# [EXERCISE]
Repeat exactly, please, the opening lines of the data below, through and including the line where "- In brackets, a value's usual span" sits.

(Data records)
((
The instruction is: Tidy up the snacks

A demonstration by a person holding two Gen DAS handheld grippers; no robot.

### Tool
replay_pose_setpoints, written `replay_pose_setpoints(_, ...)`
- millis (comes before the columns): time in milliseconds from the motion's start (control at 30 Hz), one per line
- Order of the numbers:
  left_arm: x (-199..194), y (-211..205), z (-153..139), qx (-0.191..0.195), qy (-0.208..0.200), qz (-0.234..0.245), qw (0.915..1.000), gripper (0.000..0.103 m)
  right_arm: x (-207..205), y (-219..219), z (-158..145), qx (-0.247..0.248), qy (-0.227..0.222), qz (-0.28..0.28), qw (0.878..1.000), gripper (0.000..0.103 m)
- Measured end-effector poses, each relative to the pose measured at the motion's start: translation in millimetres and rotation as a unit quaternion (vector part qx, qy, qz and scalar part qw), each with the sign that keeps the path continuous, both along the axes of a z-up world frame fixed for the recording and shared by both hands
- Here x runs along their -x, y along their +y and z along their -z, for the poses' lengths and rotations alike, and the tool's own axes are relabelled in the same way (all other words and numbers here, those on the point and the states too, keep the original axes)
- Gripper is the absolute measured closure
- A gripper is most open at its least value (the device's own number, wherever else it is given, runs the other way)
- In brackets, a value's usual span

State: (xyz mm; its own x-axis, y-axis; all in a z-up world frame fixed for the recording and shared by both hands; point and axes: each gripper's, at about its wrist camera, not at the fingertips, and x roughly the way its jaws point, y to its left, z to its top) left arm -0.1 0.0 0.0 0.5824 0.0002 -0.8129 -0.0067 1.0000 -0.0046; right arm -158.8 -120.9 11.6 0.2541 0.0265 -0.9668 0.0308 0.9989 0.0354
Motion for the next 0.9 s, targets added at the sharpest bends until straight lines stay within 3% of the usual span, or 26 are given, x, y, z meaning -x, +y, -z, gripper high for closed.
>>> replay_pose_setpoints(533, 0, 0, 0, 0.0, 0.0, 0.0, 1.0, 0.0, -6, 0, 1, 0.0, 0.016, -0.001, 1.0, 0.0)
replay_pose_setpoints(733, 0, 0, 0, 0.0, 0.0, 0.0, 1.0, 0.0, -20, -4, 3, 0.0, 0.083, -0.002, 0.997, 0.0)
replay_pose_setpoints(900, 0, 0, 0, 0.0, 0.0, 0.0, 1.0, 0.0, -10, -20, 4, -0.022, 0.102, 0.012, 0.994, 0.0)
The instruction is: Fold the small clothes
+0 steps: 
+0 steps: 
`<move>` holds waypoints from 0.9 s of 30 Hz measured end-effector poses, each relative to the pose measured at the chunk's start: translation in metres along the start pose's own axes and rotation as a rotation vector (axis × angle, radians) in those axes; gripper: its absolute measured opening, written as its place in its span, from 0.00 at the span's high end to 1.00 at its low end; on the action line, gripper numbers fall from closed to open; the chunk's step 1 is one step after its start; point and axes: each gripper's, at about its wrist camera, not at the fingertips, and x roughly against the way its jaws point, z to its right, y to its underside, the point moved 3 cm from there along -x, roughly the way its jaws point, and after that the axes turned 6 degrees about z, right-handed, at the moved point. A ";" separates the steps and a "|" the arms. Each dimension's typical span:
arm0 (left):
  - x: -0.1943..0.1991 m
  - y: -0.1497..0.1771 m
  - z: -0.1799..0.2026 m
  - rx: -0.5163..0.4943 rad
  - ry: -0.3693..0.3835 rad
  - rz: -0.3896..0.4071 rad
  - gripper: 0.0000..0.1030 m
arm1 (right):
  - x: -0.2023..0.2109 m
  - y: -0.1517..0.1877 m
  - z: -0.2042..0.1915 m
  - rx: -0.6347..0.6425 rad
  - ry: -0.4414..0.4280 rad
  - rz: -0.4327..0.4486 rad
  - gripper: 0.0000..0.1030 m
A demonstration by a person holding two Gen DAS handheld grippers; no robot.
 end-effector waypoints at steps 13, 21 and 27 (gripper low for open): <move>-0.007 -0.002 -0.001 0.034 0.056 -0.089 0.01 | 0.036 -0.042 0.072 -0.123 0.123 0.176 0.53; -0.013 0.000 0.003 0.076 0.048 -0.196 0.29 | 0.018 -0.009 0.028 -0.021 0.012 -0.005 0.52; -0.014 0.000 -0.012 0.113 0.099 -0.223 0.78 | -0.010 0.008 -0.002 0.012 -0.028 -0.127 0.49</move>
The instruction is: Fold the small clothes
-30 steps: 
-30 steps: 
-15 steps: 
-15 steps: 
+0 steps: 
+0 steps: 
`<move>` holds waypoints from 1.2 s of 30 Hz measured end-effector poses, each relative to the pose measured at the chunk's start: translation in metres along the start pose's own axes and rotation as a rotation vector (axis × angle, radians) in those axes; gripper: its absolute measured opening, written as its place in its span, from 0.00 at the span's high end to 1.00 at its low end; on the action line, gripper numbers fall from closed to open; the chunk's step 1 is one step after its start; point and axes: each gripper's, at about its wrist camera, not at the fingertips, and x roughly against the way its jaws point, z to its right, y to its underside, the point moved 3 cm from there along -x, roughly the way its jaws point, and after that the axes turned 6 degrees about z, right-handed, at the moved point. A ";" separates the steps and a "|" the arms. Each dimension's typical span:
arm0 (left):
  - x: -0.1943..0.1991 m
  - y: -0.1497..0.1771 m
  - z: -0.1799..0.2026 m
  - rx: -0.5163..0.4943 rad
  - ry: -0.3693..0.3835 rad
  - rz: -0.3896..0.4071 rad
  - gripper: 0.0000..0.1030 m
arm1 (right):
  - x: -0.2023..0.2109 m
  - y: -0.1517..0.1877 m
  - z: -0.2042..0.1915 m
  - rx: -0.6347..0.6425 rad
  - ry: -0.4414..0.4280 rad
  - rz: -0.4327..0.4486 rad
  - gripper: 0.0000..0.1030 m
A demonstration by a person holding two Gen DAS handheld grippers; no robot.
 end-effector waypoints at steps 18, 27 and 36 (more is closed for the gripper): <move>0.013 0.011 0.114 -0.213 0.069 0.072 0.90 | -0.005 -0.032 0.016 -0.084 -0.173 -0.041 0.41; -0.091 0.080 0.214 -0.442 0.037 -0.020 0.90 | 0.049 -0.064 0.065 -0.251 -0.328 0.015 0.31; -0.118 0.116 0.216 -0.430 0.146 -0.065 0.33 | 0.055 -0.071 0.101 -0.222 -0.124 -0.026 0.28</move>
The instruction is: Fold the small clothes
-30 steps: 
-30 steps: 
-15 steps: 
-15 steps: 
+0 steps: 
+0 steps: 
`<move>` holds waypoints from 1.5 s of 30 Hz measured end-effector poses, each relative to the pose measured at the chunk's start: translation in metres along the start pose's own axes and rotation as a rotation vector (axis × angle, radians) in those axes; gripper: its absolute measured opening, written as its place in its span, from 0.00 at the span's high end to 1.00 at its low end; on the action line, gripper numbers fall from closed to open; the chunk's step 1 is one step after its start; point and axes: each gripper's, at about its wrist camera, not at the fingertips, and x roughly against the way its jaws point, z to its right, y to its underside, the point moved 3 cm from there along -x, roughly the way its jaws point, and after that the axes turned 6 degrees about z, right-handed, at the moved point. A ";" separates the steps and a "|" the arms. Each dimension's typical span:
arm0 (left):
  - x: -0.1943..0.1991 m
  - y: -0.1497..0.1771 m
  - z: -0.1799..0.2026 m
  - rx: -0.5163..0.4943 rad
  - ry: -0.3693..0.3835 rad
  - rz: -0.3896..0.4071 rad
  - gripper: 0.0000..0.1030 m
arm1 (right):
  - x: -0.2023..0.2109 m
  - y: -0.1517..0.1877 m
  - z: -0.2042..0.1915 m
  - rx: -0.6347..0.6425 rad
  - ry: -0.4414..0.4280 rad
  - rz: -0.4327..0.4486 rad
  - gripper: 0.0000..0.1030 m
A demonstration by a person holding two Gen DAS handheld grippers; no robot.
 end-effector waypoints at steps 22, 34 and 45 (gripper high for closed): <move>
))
# [SOLUTION FOR THIS TASK]
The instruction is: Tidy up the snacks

A demonstration by a person holding two Gen DAS handheld grippers; no robot.

### Tool
replay_pose_setpoints, written `replay_pose_setpoints(_, ...)`
- millis (comes before the columns): time in milliseconds from the motion's start (control at 30 Hz), one per line
- Order of the numbers:
  left_arm: x (-199..194), y (-211..205), z (-153..139), qx (-0.191..0.195), qy (-0.208..0.200), qz (-0.234..0.245), qw (0.915..1.000), gripper (0.000..0.103 m)
  right_arm: x (-207..205), y (-219..219), z (-158..145), qx (-0.247..0.248), qy (-0.227..0.222), qz (-0.28..0.28), qw (0.878..1.000), gripper (0.000..0.103 m)
- Measured end-effector poses, each relative to the pose measured at the motion's start: translation in millimetres and rotation as a unit quaternion (vector part qx, qy, qz and scalar part qw), each with the sign that keeps the path continuous, both along the axes of a z-up world frame fixed for the recording and shared by both hands
- Here x runs along their -x, y along their +y and z along their -z, for the poses' lengths and rotations alike, and the tool's own axes are relabelled in the same way (all other words and numbers here, those on the point and the states too, keep the original axes)
- Gripper is the absolute measured closure
- A gripper is most open at its least value (the device's own number, wherever else it is given, runs the other way)
- In brackets, a value's usual span

Nothing further is required of the output.